Please transcribe exactly, and only, the lines of the data below between the line holding "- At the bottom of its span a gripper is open" and the line holding "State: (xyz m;", inclusive.
-- Data shown follows --
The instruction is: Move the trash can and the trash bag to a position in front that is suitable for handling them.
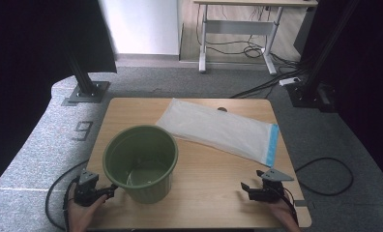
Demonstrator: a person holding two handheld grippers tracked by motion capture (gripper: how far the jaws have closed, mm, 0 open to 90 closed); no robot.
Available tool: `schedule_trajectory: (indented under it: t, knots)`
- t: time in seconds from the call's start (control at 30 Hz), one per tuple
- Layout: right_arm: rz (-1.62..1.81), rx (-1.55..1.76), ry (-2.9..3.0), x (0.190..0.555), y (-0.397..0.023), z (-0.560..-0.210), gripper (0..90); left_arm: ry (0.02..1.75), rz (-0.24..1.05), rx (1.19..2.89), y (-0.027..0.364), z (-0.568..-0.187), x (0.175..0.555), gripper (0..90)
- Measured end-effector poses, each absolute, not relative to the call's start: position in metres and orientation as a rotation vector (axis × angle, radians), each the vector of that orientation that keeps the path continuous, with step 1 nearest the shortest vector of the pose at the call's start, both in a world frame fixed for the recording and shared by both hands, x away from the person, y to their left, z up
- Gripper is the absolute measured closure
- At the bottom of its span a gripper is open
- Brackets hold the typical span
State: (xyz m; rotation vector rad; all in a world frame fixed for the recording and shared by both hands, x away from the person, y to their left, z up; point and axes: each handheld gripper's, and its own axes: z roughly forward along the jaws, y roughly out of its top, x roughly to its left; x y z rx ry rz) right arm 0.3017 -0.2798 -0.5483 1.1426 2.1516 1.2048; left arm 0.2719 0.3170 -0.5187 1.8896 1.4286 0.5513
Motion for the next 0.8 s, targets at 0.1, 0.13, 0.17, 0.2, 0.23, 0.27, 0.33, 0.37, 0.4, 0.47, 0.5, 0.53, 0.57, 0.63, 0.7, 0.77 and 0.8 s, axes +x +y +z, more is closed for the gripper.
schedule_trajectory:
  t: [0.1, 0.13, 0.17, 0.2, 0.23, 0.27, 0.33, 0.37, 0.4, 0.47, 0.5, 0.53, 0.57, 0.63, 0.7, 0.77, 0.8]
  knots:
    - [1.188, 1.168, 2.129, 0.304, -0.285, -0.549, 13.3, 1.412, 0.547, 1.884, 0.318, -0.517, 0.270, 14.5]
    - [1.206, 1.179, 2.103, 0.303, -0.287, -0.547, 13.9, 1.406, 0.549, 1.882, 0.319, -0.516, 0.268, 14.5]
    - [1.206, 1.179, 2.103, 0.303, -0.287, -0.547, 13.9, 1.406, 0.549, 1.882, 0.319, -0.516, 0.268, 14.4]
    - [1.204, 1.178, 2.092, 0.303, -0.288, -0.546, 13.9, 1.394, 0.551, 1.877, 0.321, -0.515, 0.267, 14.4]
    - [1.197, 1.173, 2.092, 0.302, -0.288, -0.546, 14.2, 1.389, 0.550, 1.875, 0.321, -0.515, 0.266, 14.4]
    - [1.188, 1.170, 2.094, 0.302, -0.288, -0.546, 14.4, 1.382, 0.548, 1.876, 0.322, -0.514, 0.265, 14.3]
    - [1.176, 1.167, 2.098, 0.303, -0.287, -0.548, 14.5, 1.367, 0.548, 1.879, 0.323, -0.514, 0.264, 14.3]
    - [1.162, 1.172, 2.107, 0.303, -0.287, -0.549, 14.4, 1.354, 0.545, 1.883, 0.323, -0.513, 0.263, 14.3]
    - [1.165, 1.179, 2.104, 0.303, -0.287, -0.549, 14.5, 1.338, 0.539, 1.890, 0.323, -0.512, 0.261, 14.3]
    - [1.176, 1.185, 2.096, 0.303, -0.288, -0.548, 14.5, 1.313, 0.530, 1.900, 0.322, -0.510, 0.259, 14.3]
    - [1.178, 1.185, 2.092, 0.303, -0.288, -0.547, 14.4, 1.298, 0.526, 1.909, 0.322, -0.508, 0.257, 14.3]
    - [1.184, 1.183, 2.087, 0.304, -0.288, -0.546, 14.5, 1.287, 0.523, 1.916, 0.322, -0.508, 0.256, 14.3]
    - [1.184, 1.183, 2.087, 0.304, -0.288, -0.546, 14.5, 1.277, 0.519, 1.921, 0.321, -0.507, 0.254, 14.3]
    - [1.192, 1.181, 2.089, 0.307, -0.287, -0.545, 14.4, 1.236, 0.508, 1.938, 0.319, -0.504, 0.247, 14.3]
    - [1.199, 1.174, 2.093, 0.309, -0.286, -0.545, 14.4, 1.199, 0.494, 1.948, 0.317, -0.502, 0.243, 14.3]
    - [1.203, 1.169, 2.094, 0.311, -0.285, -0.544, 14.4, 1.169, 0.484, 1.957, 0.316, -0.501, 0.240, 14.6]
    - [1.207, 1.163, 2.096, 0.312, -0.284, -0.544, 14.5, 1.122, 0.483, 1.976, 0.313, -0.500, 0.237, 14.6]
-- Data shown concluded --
### Result:
- At the bottom of its span a gripper is open
- Brackets hold the typical span
State: (xyz m; rotation vector rad; all in a world frame fixed for the recording and shared by both hands, x away from the person, y to their left, z up; point and axes: each handheld gripper's, and its own axes: z roughly forward along the jaws, y roughly out of its top, x roughly to its left; x y z rx ry rz) right arm 0.3017 -0.2798 -0.5483 1.1426 2.1516 1.2048; left arm 0.2719 0.3170 -0.5187 1.8896 1.4286 0.5513

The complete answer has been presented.